Nel 1960, con un piccolo contributo regionale, si avviò la costruzione della cantina vera e propria. Diciannove erano i fondatori. Solo le uve nebbiolo si conferivano; le altre venivano vendute sul mercato di Alba: un po’ per rispetto verso l’esempio di Cavazza, un po’ per garantirsi un guadagno alternativo nel caso le cose fossero andate male… bisognava sbarcare il lunario!

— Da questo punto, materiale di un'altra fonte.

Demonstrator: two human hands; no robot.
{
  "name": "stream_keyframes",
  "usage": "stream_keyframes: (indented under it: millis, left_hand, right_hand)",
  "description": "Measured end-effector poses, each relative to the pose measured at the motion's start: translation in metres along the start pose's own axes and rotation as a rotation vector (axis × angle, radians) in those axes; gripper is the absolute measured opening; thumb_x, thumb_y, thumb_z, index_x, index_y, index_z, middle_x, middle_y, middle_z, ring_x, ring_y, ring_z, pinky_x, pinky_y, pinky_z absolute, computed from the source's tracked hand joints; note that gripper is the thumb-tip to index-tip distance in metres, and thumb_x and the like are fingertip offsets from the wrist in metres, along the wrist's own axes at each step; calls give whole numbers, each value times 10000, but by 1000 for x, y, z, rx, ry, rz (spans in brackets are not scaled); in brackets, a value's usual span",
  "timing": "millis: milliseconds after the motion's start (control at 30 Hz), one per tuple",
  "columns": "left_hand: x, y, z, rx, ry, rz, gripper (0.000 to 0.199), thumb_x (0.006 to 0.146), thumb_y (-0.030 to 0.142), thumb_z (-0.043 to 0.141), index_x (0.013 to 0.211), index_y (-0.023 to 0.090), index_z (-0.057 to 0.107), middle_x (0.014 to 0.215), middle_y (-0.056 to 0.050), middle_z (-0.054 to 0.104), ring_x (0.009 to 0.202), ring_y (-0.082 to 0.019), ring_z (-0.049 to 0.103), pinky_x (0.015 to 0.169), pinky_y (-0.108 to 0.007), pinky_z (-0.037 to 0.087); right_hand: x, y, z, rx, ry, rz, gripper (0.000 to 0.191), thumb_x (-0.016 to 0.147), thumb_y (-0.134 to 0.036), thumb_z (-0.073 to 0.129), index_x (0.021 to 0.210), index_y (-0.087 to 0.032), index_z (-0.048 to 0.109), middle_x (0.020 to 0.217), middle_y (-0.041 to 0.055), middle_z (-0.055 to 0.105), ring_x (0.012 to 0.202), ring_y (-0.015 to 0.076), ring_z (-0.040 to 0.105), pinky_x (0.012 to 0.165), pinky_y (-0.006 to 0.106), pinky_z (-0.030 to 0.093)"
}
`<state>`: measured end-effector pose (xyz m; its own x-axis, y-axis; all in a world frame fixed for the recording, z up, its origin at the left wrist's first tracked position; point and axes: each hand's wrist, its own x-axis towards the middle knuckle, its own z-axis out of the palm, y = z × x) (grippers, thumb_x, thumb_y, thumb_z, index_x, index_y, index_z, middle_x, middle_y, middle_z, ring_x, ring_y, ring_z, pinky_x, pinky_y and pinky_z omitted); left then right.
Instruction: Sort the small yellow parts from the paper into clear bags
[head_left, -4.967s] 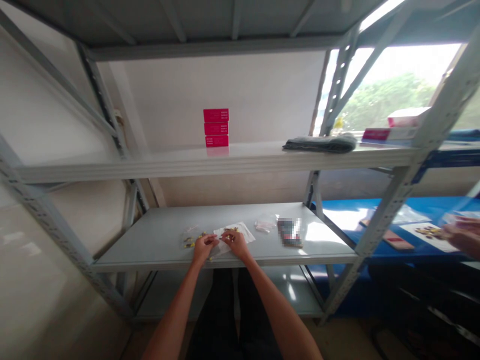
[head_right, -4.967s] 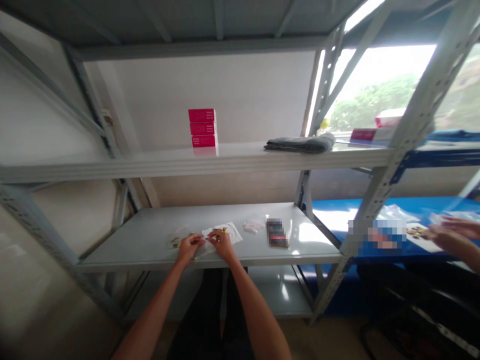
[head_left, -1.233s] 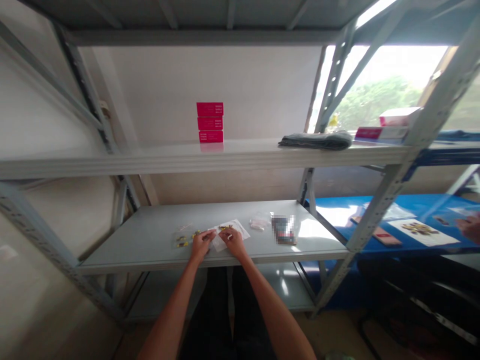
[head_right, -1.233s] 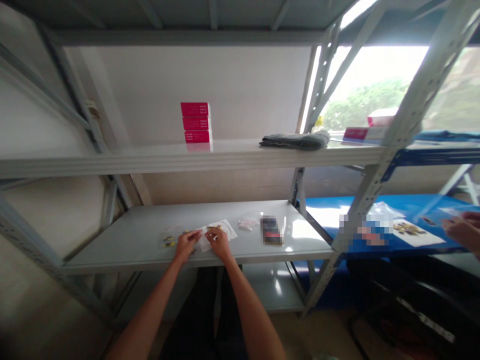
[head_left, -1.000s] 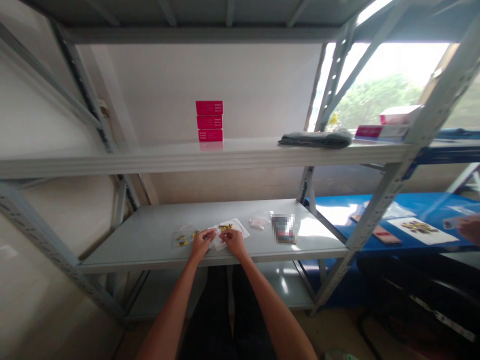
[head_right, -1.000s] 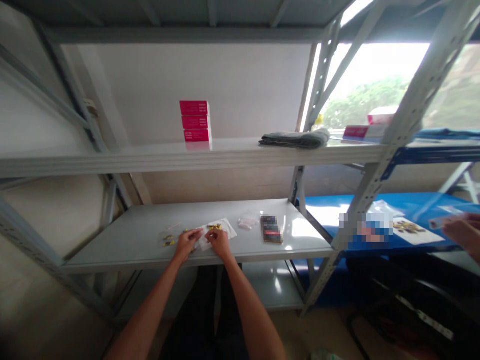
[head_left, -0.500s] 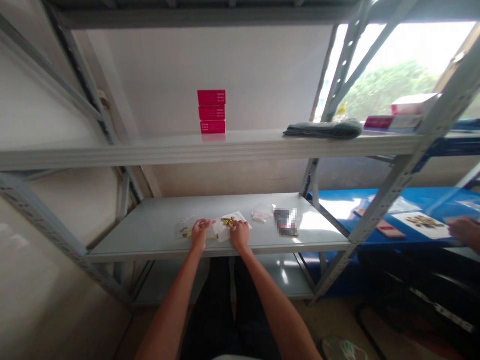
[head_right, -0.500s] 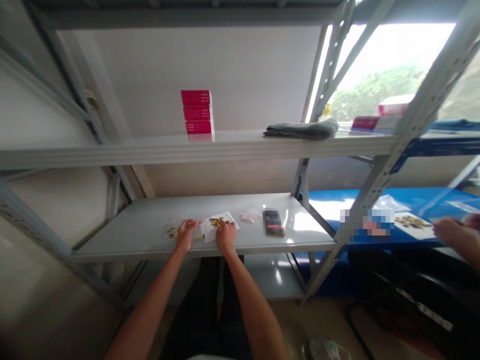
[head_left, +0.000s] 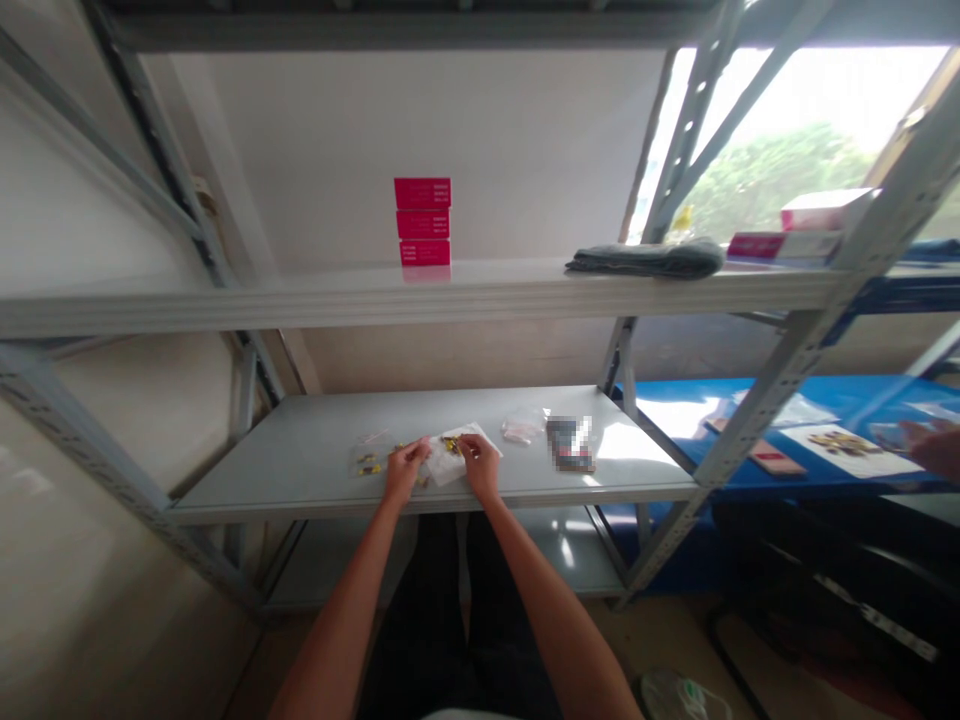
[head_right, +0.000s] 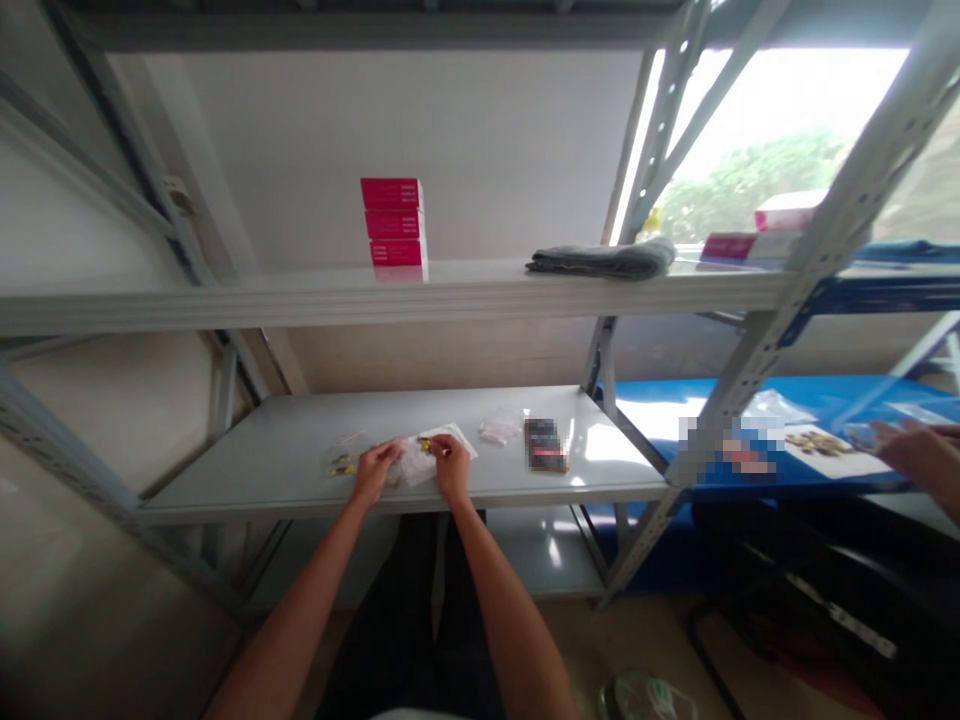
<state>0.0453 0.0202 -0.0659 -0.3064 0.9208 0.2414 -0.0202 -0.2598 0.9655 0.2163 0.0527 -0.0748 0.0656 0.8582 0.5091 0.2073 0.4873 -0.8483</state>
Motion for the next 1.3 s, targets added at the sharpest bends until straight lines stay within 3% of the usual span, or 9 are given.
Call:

In segno di rispetto a Don Marengo, e grazie ai suoi insegnamenti, quei diciannove tennero un comportamento eccezionale: portavano alla Cantina uve nebbiolo di grande qualità e davano una mano per la vinificazione. Malgrado quella esasperata precarietà, le speranze erano alimentate da una buona coscienza di sé e da un crescente ottimismo.

Ma proprio in quei giorni, per Don Marengo doveva verificarsi una grave disgrazia. Un ragazzo che aiutava i muratori nella costruzione della cantina fu fulminato da un cavo elettrico. C’era un’impresa edile e quindi dei responsabili, ma il senso di colpa gravò tutto su Don Fiorino. Lui aveva voluto la Cantina e per causa sua quel ragazzo era morto. Dovette provvedere per la sepoltura, lui, il parroco “colpevole”. Ripensandoci, ancora adesso, ci viene da rabbrividire a quanto dolore, rimpianto, rimorso provò in quei giorni. Chissà quali parole poté dire o dovette dire a quel funerale.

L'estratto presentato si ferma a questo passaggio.